I do not know what any of the pool table manufactures are doing. I suspect that the tables one sees on TV have been "gone over" by one or more table mechanics prior to use in a pro tourney. This would include causing the above dimensions to both exist on the table, and be as identical as possible from pocket to pocket and from table to table.
To a certain extent (the last 1/8th inch) the tables are adjustable from the screws and bolts and the clearances around same. So one couldpull the rails back and get a loose table, or push them inward to get a tight table. I know that the clearances are there so that the rails can be set true, plumb, and square (I had to fix an end rail on my new table that was a little more than 1 degree out of square).
So, given these clearances, I suspect a table mechanic (so inclined) could set up the table to spec or at least measure to see which parameters are or could be set to spec. Over in a different forum, the table mechanics show various means to adjust a table to put pro pockets on a home table by adding a shim here, new rubber there, and liberal use of machine sanders and other carpentry tools.
A little known issue for those looking for pro-tight pockets is the depth of the shelf--which the owner of the table has essentially no way to adjust. The longer the shelf, the tighter the pocket plays. Also the angles of the throat significantly alter the drop-versus-rattle characteristics of the pocket. The actual width of the entrance and mouth of the pocket play somewhat lesser rolls.

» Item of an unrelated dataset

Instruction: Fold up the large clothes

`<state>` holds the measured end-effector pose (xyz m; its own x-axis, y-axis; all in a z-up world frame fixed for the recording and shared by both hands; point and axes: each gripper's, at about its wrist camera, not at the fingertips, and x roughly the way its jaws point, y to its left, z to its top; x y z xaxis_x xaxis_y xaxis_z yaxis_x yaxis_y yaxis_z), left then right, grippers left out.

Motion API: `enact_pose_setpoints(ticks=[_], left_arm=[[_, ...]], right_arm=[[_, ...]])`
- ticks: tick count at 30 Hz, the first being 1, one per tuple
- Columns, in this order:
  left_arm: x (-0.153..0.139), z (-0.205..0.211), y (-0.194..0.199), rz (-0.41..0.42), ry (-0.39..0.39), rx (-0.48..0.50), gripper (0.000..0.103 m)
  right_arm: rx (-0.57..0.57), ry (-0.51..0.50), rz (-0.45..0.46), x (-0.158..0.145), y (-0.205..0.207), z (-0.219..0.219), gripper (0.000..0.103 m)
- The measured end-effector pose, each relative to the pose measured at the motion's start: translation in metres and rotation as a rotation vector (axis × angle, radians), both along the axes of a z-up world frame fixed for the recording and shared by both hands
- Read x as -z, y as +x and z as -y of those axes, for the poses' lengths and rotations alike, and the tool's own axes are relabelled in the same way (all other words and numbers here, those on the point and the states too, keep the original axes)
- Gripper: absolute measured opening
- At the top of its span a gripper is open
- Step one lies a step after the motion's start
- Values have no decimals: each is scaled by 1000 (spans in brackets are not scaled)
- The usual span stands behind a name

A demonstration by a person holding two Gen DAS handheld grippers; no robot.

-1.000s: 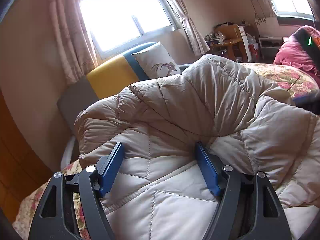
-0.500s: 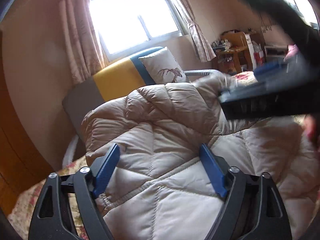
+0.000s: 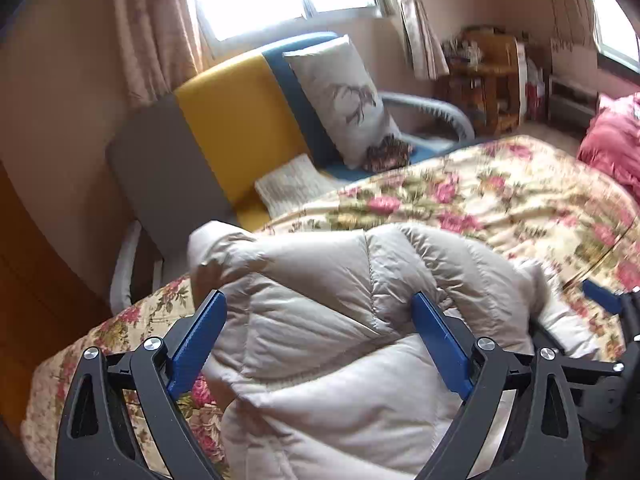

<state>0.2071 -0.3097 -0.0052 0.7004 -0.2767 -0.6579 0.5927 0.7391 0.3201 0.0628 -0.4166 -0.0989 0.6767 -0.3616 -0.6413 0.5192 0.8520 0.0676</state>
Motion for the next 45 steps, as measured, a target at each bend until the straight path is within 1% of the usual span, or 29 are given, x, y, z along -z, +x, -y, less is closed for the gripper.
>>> enact_pose_setpoints(ticks=[1,3,4,6,10,13,15,17,20,24,27,28,30,31,33,35,36,38,40,41,43,45], left_arm=[[15,6,12,-41,27,-18,94],[33,10,26,-54,36,-39,99],[41,11,29,-57,38,-48,99],[51,12,38,-72,25,-59,100],[69,13,56,-132,1,-59,100],[78,16,63,-155,-11,-59,100],[80,15,62,-148,-18,-61,100],[78,12,56,-123,-24,-63,100],[68,0,41,-98,-45,-57,99],[50,-25,1,-119,-100,14,99],[43,-39,-32,-139,-143,68,99],[45,-41,-44,-128,-137,78,99],[51,-42,-58,-73,-122,75,99],[52,-43,-59,-68,-128,75,99],[55,-46,-56,-86,-152,80,99],[57,-48,-54,-96,-160,86,99],[57,-48,-54,-93,-159,85,99],[58,-48,-56,-84,-157,82,99],[59,-47,-57,-75,-158,80,99],[59,-48,-57,-73,-159,79,99],[59,-48,-57,-72,-162,79,99],[58,-50,-57,-76,-176,84,99]], right_arm=[[4,8,-3,1,1,2,85],[20,39,-1,5,2,6,85],[25,58,-1,8,4,8,85],[35,68,-11,10,8,10,85],[47,31,-35,13,18,10,85],[48,50,-42,17,24,15,86],[47,66,-42,19,24,17,88],[46,74,-38,21,22,17,90],[39,69,-27,21,19,16,91],[37,45,-18,19,16,13,92],[34,42,-10,19,14,13,92],[32,41,-9,18,14,13,93],[22,31,-9,16,13,11,94],[14,15,-7,14,12,9,94],[-8,-17,-17,6,9,7,94],[-15,-52,-25,-8,-1,4,99],[-5,-73,-15,-16,-9,1,101],[1,-93,29,-34,-26,-7,101],[-27,-96,73,-46,-40,-19,101],[-48,-100,70,-48,-42,-25,101],[-70,-112,21,-45,-36,-34,101],[-42,-130,-40,-28,-28,-33,101]])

Also note: for those with home tables, be sure to check the torque on the rail bolts about once or twice a month to prevent the rails from going out of square and from giving bad angles on balls bouncing off them. Most tables have these bolts at 10-ish foot-pounds--tight enough to deal with the forces without giving, loose enuogh to avoid warping the slate. So, don't crank them down--and don't let them get loose. After a year or two the bolts, slate, and slate frame will achieve the desired hold torque and cease to need monthly checks.

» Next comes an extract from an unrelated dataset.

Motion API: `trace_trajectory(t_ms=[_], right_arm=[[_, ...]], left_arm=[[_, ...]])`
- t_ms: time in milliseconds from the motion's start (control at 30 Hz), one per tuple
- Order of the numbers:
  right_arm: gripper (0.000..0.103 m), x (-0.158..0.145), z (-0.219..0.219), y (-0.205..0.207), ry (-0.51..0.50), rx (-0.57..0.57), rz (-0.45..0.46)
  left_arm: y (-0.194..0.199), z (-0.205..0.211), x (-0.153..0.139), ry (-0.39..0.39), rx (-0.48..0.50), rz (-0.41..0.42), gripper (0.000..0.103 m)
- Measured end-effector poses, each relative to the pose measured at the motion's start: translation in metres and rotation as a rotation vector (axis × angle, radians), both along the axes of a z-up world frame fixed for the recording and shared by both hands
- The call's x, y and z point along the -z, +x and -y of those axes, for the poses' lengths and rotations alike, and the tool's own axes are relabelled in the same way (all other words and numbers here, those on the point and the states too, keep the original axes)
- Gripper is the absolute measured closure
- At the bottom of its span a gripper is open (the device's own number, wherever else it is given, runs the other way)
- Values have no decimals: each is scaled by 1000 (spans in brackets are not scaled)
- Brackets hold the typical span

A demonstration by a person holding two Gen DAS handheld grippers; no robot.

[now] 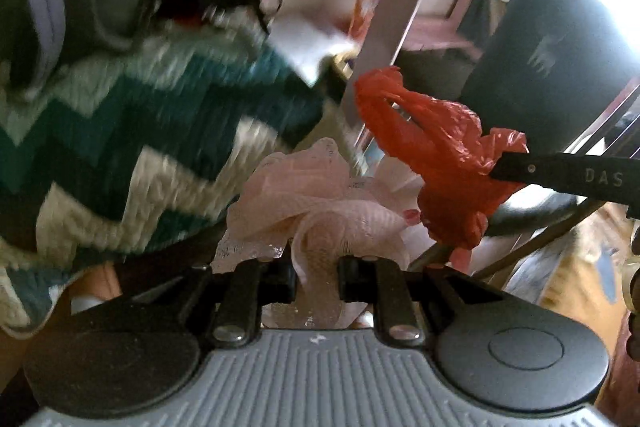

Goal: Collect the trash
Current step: 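Lift both held bags up and carry them over the green bin, then open the right gripper then the left gripper to drop the bags into the bin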

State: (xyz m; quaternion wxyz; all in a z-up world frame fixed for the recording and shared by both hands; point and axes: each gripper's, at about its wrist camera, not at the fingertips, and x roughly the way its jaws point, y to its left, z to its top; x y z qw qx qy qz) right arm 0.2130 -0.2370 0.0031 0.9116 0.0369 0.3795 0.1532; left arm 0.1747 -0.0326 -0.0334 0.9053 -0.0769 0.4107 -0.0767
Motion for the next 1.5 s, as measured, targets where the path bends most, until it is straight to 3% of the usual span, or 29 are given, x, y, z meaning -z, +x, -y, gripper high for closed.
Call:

So, back to the posed queston:
I did not see any particular advertizing that states that this table or that table adhears to one set of table specs or another. I suspect this is a quality of implementation and service issue. There may be several specs in use world wide (I don't really know) and many home tables are probably set up on the loose side for the enjoyment of the owners (even the tourneyment quality tables). But, a good table mechanic can set of the table to what you want (assuming you have any idea of what you want) and can tell you after a few minutes measuring things how long and how much it will take. Anyone having the (rubber in the) rails replaced can basically get all this set up at the same time for next to nothing extra.